▶ ACTIVITY: Sort through the material below and copy each line with "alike".

▶ DATA IN THIS EXERCISE:
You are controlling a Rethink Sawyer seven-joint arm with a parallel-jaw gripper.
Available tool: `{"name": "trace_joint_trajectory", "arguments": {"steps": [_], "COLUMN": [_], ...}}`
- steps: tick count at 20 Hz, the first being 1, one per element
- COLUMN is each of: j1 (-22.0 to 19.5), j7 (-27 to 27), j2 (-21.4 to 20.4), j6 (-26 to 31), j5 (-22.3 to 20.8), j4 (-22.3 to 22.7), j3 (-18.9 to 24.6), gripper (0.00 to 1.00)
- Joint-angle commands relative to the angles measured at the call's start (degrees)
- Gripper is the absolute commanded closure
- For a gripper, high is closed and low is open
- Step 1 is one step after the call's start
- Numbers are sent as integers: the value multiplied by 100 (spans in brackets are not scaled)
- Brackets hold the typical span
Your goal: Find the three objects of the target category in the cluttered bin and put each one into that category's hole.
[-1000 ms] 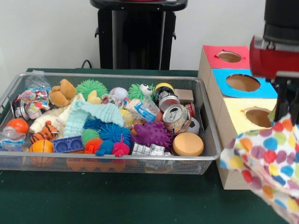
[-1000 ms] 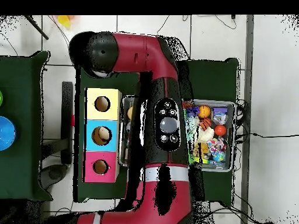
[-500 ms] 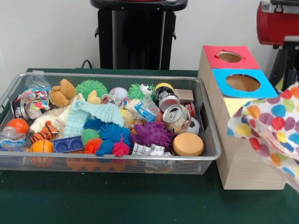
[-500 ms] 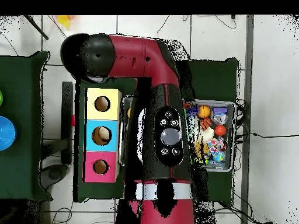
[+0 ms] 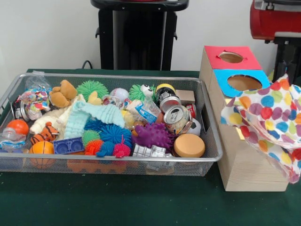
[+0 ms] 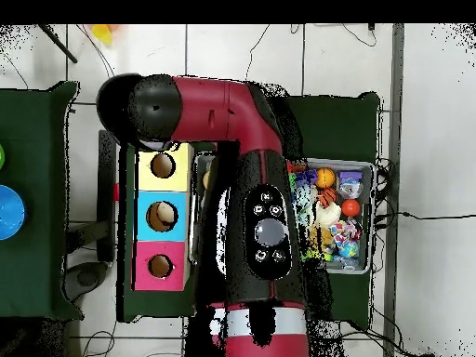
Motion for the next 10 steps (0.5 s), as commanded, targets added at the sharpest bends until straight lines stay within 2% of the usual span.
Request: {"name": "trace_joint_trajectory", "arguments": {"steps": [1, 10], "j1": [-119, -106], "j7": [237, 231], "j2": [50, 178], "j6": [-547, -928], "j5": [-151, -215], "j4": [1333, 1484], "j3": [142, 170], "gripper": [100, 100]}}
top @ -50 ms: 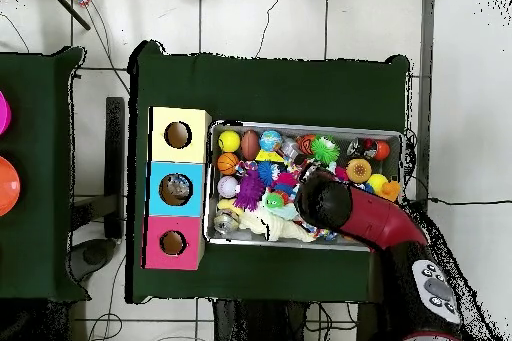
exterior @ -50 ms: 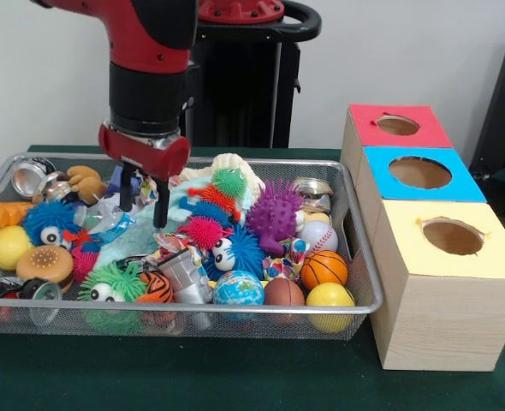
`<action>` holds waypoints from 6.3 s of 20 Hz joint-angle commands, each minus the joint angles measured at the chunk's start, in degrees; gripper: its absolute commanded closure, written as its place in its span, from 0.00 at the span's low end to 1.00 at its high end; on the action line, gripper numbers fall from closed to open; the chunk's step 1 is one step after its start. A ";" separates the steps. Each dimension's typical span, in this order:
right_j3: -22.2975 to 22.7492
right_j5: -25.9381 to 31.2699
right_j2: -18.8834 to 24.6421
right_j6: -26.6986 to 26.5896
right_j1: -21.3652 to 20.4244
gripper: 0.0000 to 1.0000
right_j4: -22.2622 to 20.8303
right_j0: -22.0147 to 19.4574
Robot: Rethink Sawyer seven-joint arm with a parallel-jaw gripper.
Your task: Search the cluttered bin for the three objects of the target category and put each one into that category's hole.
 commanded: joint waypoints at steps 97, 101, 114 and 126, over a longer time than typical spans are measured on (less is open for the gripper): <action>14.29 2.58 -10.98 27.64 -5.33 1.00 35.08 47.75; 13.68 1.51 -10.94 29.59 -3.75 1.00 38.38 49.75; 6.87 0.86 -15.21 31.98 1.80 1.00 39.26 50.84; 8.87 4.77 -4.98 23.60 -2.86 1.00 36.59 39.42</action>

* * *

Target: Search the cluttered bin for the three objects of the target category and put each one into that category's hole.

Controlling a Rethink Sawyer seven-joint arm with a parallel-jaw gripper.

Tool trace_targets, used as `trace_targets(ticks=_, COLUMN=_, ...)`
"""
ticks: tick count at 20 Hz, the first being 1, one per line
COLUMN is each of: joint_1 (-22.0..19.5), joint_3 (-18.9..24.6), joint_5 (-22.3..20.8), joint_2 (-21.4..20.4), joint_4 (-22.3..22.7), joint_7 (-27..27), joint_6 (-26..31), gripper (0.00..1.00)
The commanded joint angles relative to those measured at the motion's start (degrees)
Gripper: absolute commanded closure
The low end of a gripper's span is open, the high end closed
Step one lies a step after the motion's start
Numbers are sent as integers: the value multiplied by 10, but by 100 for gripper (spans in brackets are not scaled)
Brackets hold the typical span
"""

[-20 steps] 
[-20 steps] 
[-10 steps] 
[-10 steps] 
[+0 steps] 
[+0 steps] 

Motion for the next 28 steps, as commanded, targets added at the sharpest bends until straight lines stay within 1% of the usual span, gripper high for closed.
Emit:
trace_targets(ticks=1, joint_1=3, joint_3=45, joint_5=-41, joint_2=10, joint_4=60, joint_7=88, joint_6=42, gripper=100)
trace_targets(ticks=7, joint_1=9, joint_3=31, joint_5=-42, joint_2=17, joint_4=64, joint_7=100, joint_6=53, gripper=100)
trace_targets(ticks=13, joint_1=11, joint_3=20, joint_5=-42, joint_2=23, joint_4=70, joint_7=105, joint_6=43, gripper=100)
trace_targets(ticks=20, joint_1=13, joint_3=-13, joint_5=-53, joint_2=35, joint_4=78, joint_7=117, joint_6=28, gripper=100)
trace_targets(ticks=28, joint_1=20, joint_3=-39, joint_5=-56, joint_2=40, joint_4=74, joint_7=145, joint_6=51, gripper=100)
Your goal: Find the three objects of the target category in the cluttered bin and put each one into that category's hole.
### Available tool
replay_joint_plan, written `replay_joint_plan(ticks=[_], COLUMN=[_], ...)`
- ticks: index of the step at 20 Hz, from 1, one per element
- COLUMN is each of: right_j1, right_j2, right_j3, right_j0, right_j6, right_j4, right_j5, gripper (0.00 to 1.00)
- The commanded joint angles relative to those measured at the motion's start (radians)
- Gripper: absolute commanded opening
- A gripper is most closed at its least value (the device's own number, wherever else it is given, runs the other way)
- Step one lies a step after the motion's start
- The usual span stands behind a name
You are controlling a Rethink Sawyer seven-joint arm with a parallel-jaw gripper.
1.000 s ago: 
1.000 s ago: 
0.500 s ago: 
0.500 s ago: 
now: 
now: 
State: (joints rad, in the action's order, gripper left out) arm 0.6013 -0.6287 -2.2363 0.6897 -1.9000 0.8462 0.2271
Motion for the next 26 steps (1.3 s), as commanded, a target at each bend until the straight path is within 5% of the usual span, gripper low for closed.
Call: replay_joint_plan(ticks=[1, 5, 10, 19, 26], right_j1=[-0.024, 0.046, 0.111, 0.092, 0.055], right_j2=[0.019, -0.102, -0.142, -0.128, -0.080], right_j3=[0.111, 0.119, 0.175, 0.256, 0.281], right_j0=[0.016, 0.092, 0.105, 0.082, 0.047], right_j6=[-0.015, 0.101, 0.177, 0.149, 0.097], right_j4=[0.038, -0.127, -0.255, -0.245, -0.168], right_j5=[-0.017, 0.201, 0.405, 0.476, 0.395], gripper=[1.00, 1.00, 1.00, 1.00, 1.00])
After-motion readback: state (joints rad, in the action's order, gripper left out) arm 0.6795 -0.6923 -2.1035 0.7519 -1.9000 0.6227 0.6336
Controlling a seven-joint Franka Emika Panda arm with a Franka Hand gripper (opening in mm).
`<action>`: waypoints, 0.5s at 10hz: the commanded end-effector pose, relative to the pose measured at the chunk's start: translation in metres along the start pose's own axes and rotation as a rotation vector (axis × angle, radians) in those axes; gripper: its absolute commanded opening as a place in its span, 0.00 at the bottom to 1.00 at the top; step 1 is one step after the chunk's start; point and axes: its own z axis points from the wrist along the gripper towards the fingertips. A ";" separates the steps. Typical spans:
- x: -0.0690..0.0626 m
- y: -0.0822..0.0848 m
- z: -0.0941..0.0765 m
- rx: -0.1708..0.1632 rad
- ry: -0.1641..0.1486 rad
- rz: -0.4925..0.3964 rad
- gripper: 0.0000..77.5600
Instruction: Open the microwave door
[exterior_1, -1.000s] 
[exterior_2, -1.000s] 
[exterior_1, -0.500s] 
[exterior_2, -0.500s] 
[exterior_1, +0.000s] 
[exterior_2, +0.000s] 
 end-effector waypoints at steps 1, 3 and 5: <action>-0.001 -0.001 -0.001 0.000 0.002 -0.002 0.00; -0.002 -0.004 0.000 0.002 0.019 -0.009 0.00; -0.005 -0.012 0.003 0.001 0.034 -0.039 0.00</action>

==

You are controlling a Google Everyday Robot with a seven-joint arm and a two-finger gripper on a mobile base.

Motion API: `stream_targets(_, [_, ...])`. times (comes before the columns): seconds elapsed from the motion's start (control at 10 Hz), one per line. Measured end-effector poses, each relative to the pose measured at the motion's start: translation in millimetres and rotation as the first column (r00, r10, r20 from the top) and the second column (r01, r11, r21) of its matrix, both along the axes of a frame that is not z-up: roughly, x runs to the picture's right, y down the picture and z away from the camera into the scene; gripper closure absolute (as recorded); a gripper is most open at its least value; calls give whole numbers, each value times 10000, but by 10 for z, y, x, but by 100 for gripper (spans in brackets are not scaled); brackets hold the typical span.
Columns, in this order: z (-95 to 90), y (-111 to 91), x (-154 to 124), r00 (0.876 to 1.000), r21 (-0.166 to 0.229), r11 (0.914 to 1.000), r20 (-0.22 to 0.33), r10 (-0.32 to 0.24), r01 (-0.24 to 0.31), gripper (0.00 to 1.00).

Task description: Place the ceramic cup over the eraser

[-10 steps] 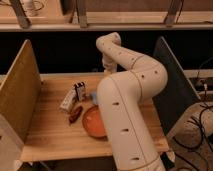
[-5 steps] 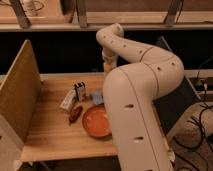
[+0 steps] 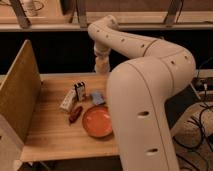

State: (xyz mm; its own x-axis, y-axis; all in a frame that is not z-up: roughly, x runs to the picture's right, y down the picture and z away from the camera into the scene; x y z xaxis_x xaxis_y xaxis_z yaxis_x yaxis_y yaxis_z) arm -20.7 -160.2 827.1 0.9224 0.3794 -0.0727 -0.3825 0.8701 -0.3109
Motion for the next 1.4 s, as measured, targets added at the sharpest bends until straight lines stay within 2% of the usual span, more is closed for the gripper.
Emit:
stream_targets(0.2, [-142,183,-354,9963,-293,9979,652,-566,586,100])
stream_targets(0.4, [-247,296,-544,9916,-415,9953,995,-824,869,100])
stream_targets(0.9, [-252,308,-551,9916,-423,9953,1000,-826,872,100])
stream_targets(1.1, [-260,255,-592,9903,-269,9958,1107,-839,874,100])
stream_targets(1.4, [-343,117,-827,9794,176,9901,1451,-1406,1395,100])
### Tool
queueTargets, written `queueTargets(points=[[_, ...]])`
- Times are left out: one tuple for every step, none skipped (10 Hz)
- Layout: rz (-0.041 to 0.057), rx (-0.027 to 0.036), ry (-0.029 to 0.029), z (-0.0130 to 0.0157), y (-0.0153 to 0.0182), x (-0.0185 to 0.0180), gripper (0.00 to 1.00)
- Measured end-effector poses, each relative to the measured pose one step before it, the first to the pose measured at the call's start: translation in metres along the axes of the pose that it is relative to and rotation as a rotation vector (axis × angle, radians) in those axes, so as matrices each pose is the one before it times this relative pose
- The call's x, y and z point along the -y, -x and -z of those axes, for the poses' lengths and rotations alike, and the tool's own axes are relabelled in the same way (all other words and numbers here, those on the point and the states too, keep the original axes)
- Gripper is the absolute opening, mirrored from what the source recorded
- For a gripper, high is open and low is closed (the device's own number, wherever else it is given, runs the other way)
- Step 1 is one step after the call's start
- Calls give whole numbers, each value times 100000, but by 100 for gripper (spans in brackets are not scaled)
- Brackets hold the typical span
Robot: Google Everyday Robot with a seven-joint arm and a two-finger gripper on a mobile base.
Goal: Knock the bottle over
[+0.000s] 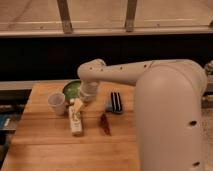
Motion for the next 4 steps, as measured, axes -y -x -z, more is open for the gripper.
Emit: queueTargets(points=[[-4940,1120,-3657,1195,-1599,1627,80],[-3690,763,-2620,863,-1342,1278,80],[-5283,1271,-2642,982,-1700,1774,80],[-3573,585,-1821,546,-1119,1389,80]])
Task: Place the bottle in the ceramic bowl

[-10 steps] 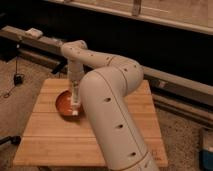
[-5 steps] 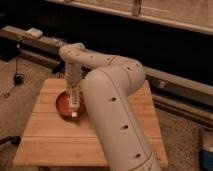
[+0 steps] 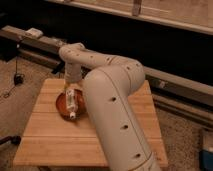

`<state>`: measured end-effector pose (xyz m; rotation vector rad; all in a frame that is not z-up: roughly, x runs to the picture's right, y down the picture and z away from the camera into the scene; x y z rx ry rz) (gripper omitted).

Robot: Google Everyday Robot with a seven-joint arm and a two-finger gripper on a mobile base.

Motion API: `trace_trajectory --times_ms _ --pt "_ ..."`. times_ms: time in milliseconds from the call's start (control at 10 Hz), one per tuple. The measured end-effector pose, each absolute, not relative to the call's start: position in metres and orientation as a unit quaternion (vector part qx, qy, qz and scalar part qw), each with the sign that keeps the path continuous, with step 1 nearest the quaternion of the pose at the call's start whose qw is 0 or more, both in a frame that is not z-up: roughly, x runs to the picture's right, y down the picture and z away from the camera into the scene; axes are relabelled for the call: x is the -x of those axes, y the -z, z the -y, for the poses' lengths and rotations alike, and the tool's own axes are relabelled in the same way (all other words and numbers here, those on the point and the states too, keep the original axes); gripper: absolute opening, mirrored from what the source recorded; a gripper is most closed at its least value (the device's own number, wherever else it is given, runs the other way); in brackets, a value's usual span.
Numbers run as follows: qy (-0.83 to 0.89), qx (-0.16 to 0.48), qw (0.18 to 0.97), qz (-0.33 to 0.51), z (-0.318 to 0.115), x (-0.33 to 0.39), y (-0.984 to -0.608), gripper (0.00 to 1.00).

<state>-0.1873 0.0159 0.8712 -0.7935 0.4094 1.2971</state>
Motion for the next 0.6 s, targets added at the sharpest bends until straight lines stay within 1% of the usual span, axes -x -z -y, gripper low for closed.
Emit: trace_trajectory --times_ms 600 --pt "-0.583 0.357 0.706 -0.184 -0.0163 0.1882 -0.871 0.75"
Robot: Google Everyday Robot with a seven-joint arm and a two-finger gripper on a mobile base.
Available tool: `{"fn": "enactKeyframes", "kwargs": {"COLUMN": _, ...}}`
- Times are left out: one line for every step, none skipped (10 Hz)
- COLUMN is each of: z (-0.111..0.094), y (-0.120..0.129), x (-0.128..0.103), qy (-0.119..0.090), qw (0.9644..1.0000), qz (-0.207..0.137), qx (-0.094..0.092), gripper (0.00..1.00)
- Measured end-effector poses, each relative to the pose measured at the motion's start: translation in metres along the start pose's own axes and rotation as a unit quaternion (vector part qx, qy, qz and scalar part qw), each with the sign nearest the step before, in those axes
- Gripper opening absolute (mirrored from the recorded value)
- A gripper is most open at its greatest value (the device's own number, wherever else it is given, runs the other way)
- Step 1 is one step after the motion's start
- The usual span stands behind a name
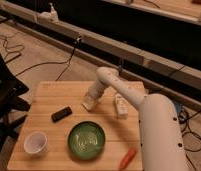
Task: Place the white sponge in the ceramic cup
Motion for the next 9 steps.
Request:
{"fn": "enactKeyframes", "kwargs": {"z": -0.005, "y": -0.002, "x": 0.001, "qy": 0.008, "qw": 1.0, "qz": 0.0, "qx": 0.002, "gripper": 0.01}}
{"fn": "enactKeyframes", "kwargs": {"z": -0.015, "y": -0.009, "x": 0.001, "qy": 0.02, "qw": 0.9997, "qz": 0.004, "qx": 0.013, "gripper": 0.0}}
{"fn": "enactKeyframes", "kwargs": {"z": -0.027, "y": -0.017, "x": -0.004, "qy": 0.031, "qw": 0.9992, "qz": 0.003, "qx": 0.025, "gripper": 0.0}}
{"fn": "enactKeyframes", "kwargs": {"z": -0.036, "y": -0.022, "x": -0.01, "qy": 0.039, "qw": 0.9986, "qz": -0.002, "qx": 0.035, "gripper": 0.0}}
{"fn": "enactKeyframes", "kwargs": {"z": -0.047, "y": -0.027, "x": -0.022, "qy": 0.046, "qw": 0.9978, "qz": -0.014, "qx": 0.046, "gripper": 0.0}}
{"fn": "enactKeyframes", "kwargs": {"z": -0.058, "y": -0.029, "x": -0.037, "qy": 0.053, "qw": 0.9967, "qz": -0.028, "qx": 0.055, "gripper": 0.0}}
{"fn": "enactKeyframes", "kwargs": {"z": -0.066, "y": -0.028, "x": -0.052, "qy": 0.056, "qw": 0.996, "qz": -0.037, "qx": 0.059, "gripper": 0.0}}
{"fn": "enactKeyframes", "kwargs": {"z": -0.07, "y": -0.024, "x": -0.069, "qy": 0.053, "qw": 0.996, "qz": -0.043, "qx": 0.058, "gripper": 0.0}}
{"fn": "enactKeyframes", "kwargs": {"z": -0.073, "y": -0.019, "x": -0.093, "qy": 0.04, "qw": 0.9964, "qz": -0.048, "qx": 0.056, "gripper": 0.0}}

▶ SOLUTION:
- The call's x, y and z point along the -y, -x and -z of those axes, for the poses' lengths and rotations alike, and the tool's own axes are relabelled in the same way (all other words and numbers here, those on the point and the states too, keep the original axes)
Motion API: `trace_trajectory --times_ms _ --pt "_ ..."`. times_ms: time in milliseconds from the call's start (control at 10 Hz), one per tuple. The measured end-effector pose, each absolute, not relative to the call's start: position in metres and orientation as a unit quaternion (vector part qx, qy, qz and scalar part qw), each with the sign that keeps the path continuous, with step 1 nearest the quaternion of the pose at the call's start whose qw is 0 or more, both in a frame that is not z-up: roughly, x runs to the picture's right, y down the picture and z away from the camera into the scene; axes are relabelled for the call: x is the -x of those axes, y the -z, z the -y, for the poses' lengths and rotations alike, and the tool's own axes are relabelled in the same way (all other words and numbers here, those on the point and the states too, keep the original axes); gripper: absolute opening, mirrored from what the source recorded; a gripper is most closed at its least value (the device's own number, wherever else it is given, runs the other way); in brackets, a value's usual span.

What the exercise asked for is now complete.